**Work instruction**. In the entries below, find each line with the word "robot" and pull it out.

--------------------

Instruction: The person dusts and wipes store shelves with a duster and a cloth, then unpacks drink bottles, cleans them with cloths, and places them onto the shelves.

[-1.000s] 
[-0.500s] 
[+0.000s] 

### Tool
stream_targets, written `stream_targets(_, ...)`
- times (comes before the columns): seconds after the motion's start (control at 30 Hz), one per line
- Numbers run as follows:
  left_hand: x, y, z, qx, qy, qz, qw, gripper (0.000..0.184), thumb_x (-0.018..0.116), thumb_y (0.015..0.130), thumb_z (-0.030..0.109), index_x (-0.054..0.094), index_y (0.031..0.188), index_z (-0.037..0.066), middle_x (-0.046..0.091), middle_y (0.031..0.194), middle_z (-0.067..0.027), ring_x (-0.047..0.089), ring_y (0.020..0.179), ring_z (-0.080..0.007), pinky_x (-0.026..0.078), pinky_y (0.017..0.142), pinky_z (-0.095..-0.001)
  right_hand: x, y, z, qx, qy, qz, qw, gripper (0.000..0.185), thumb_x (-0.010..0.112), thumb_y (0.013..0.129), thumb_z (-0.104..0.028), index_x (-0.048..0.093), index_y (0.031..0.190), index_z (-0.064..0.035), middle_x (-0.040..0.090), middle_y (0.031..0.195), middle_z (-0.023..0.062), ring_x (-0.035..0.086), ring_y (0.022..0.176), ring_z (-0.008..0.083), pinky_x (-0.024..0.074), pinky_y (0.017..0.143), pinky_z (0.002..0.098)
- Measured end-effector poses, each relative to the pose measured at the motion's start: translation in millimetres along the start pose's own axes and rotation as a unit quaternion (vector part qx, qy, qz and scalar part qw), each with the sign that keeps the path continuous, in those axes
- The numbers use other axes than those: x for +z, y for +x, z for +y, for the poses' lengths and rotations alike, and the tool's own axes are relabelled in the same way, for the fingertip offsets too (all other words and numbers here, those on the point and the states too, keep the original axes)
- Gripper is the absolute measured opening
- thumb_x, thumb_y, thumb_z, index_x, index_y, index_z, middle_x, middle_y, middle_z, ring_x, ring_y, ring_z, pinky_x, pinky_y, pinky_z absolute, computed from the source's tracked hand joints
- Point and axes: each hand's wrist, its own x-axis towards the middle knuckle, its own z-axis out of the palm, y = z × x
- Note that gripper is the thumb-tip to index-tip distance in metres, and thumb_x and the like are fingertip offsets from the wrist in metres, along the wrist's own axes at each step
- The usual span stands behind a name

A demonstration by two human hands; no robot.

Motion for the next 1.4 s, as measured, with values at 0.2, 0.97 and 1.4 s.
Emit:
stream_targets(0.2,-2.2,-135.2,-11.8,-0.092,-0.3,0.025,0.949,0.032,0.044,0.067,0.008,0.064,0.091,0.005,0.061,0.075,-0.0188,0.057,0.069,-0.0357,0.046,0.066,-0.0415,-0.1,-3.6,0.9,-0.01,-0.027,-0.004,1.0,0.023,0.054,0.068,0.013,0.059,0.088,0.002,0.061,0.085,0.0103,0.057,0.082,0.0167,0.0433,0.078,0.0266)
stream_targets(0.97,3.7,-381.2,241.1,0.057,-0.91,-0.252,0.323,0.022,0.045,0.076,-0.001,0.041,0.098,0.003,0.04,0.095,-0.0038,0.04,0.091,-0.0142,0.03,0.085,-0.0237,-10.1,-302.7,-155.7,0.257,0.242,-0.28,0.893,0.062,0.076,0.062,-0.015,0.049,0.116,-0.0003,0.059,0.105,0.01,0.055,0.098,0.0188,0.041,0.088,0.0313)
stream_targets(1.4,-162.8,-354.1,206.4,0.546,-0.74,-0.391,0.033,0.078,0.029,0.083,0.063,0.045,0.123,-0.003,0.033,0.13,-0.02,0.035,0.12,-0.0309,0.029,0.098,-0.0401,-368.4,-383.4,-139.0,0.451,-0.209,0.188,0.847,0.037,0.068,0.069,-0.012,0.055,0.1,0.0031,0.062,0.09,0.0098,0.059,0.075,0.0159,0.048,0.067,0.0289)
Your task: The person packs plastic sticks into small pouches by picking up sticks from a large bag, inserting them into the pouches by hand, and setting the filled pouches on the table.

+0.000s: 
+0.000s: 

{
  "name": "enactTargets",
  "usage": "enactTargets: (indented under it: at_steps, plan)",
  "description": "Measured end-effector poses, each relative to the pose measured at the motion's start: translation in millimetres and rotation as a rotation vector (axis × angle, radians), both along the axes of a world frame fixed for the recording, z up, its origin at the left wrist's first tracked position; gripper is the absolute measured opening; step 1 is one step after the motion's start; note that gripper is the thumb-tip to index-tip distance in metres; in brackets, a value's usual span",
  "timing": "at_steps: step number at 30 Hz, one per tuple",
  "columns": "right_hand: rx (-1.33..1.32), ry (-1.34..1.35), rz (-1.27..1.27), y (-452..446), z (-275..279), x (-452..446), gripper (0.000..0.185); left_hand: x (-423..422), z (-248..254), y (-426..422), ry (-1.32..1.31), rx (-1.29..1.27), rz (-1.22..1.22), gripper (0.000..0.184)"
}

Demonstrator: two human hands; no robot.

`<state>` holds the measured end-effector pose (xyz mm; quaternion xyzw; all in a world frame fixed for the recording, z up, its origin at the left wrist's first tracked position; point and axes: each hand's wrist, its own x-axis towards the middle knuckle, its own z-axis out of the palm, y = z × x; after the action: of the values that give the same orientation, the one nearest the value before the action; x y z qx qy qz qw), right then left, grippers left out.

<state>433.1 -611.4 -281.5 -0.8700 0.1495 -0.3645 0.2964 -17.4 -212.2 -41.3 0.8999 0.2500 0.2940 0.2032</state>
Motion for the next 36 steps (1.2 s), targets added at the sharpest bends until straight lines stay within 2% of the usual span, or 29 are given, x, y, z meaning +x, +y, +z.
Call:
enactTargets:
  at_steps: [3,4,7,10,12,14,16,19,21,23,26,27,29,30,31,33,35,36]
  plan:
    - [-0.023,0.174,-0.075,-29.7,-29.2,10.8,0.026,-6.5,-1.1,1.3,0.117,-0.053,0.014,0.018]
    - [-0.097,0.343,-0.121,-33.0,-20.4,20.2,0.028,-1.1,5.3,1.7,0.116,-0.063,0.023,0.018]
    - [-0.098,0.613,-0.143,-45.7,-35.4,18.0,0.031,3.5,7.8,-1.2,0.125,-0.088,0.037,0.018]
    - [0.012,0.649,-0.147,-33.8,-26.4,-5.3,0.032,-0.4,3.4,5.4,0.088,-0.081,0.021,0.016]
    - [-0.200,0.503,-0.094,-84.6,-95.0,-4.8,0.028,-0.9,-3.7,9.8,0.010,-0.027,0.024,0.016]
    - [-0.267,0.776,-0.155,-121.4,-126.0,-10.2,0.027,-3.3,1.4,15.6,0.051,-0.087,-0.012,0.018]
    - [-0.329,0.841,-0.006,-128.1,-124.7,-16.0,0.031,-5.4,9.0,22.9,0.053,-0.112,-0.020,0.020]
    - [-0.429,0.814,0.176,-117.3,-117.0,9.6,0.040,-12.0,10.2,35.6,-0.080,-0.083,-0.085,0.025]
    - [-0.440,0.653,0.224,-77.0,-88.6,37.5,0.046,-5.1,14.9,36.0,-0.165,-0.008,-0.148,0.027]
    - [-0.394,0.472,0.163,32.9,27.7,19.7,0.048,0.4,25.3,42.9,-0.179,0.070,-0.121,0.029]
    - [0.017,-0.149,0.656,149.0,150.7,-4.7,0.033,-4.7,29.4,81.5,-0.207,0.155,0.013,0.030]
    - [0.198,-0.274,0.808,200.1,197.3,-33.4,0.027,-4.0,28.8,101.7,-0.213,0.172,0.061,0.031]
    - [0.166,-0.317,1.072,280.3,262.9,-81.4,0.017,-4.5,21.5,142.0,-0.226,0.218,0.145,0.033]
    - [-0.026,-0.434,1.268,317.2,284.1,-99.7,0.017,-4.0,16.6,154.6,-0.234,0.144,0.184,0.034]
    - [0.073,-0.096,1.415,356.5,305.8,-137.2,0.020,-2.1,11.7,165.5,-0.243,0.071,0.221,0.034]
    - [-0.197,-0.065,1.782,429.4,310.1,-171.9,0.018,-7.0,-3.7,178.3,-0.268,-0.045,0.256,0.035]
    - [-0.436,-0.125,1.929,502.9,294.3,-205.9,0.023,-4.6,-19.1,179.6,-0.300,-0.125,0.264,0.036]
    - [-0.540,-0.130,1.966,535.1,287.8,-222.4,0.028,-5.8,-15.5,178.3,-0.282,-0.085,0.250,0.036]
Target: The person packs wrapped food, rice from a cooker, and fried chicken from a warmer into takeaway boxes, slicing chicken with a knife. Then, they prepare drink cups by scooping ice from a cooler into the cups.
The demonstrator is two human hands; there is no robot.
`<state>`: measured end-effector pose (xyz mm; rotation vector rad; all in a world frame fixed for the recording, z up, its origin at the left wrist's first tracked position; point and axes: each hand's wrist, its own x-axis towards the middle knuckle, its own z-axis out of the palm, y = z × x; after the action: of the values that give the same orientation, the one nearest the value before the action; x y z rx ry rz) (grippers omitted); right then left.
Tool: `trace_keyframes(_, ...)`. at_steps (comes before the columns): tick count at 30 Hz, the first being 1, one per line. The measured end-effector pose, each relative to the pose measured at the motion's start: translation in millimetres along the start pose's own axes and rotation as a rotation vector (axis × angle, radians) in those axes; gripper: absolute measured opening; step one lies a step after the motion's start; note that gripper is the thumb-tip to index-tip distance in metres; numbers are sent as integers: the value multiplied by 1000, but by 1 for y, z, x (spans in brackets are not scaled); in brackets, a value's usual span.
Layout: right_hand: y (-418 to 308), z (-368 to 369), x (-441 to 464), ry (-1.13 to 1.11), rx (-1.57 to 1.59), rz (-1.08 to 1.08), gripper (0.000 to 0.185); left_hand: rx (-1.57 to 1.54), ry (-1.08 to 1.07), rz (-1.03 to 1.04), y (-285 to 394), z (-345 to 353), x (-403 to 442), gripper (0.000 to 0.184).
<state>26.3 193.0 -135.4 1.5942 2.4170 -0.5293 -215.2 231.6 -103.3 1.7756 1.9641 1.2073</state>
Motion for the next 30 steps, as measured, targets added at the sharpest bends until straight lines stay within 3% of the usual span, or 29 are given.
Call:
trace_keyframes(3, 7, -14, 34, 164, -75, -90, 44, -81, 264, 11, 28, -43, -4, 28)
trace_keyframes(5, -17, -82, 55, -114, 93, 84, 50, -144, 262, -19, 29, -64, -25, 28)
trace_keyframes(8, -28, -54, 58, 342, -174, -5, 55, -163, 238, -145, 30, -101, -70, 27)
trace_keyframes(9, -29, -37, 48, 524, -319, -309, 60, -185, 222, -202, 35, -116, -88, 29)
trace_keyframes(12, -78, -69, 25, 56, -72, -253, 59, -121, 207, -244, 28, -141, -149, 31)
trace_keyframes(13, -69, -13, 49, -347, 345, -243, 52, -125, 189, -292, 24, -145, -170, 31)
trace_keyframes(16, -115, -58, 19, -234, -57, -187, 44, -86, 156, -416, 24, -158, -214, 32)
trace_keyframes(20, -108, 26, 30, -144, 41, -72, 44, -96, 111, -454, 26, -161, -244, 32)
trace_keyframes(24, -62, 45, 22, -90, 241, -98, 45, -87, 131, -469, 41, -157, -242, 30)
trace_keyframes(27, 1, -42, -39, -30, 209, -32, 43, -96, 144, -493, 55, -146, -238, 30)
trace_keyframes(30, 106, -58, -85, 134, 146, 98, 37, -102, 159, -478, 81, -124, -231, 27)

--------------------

**Task result**.
A demonstration by two human hands; no robot.
Demonstrator: two human hands; no robot.
The demonstrator is two human hands; there is no robot.

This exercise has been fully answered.